==== MATERIAL SHOWN ====

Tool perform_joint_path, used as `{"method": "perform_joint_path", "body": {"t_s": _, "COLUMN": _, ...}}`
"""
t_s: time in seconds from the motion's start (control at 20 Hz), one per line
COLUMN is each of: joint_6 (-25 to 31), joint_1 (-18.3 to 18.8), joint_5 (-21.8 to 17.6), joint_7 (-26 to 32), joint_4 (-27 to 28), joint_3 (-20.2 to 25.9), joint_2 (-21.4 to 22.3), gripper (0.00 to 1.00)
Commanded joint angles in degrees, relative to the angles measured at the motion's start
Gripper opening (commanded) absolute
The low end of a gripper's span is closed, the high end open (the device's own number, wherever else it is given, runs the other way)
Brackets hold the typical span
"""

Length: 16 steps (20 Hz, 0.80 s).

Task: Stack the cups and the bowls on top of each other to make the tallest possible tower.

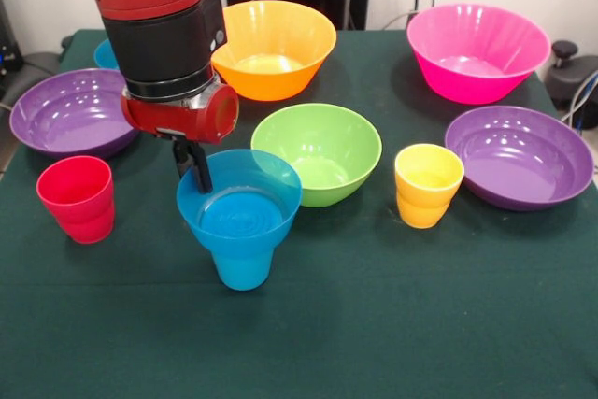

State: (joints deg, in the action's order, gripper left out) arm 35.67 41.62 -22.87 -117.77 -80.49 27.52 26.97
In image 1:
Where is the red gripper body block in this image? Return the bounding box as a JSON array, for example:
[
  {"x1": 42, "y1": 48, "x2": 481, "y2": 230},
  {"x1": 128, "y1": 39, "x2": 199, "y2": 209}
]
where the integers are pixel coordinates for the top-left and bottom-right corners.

====
==== MATERIAL SHOWN ====

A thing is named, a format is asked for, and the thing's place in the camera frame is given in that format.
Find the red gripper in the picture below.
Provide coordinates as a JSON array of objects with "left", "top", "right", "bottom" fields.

====
==== MATERIAL SHOWN ====

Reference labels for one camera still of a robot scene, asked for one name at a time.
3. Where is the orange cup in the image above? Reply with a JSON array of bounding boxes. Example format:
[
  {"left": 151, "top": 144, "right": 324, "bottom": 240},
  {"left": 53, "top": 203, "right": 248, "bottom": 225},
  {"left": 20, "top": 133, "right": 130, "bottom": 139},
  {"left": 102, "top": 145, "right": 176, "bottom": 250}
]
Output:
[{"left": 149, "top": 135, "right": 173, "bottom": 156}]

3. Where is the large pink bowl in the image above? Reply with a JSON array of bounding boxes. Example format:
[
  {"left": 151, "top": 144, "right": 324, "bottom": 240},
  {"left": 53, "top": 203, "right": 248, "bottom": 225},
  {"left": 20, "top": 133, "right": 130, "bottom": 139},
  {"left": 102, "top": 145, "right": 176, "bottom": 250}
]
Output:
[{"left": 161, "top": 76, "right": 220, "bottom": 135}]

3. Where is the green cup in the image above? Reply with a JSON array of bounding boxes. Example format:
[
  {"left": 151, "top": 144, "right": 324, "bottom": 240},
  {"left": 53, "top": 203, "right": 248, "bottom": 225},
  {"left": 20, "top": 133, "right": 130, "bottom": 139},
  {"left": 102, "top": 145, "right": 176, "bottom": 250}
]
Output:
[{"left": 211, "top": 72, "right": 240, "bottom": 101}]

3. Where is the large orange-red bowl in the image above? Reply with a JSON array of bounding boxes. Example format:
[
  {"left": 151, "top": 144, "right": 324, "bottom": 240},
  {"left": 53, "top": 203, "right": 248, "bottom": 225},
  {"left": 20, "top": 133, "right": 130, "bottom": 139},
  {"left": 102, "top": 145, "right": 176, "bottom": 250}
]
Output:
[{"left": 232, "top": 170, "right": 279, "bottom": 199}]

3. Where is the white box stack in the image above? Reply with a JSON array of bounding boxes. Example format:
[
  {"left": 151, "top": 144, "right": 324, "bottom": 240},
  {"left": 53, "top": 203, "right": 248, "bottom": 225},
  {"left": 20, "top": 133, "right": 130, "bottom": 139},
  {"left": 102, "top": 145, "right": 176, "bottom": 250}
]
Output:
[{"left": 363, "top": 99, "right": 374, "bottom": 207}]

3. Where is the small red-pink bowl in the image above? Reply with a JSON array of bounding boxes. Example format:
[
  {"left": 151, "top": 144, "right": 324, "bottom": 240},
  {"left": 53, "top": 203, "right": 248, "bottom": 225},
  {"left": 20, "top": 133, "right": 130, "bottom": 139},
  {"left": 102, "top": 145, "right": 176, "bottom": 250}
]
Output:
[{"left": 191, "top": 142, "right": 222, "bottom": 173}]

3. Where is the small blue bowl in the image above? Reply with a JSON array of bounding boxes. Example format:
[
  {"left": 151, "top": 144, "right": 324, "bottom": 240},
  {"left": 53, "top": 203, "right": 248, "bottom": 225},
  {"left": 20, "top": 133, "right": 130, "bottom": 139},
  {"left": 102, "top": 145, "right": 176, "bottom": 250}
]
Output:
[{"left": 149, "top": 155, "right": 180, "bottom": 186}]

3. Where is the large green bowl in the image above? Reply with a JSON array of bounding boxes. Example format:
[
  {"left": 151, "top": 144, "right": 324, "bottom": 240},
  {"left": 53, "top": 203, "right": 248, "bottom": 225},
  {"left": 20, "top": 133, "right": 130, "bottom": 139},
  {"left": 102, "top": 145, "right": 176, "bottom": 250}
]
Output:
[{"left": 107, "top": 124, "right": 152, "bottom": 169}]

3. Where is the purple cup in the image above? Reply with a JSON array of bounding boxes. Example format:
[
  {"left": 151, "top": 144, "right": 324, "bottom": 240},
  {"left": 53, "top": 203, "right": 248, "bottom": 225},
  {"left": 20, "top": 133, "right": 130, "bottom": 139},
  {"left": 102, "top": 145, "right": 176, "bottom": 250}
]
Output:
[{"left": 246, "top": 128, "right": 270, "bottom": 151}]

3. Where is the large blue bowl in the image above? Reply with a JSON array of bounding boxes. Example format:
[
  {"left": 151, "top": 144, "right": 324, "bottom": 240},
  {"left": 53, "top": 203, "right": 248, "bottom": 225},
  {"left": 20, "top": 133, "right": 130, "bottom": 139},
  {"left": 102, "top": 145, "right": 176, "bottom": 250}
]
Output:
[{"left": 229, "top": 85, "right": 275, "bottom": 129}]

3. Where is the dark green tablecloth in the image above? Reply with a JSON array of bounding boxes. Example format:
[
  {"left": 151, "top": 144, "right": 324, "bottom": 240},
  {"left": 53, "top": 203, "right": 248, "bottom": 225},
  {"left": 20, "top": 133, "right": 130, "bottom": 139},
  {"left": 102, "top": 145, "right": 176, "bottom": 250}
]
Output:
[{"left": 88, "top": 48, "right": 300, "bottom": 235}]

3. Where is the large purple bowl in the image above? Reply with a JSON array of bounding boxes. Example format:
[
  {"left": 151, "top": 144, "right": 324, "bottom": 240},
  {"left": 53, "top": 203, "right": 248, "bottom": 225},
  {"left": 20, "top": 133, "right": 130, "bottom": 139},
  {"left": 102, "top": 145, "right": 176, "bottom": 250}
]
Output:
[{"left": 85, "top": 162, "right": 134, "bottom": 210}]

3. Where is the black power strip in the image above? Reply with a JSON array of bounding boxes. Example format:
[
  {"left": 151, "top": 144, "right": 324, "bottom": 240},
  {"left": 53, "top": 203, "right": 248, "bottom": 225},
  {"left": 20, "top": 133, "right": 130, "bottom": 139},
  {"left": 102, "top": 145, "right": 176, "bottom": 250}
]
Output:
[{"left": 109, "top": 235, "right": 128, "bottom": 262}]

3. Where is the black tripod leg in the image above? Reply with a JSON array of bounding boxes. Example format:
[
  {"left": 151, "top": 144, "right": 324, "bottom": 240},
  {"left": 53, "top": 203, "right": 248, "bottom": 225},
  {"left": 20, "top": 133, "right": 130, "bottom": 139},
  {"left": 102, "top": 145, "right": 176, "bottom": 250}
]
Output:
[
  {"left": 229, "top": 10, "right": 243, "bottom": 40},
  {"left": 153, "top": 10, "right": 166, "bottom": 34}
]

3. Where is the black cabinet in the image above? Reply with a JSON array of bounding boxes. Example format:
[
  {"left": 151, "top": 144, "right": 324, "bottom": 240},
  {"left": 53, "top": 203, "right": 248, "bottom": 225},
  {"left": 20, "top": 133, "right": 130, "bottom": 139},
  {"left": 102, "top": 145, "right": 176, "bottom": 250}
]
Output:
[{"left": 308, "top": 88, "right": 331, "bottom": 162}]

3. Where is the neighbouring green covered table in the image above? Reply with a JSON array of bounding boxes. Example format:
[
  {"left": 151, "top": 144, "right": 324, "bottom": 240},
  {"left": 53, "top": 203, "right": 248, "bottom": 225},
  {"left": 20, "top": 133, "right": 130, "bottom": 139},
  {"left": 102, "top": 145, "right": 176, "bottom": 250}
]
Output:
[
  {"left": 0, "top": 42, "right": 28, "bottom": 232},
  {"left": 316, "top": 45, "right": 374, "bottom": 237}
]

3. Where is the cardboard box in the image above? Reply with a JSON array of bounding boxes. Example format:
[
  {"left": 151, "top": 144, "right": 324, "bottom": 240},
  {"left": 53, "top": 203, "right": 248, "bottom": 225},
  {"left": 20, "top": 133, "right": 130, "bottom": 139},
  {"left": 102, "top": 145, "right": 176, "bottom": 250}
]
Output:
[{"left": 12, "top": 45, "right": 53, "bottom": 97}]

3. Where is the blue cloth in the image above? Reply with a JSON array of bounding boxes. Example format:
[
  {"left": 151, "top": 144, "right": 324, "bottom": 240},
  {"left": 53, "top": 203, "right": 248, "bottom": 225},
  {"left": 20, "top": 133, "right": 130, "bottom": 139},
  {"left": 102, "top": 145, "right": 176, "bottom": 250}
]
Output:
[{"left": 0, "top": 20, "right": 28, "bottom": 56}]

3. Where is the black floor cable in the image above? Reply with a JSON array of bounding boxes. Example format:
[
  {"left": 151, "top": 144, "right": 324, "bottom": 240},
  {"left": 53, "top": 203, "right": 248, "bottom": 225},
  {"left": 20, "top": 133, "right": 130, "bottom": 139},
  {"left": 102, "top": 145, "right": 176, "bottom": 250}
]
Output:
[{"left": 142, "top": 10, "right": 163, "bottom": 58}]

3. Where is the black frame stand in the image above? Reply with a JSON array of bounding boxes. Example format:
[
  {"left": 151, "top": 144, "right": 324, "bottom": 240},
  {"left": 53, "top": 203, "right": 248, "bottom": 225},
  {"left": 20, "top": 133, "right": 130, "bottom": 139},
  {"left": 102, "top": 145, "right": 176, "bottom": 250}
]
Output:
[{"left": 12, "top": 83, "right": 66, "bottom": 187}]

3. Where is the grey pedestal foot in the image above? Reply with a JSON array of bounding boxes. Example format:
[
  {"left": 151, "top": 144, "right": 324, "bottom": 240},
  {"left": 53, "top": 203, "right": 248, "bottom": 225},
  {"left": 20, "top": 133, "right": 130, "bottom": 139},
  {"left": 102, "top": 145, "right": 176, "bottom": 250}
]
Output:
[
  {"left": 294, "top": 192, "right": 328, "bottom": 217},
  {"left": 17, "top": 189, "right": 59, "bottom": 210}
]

====

Across all of the records above, how many lines include the string "camera"? Answer with one number only.

_RESPONSE TO THE TASK_
2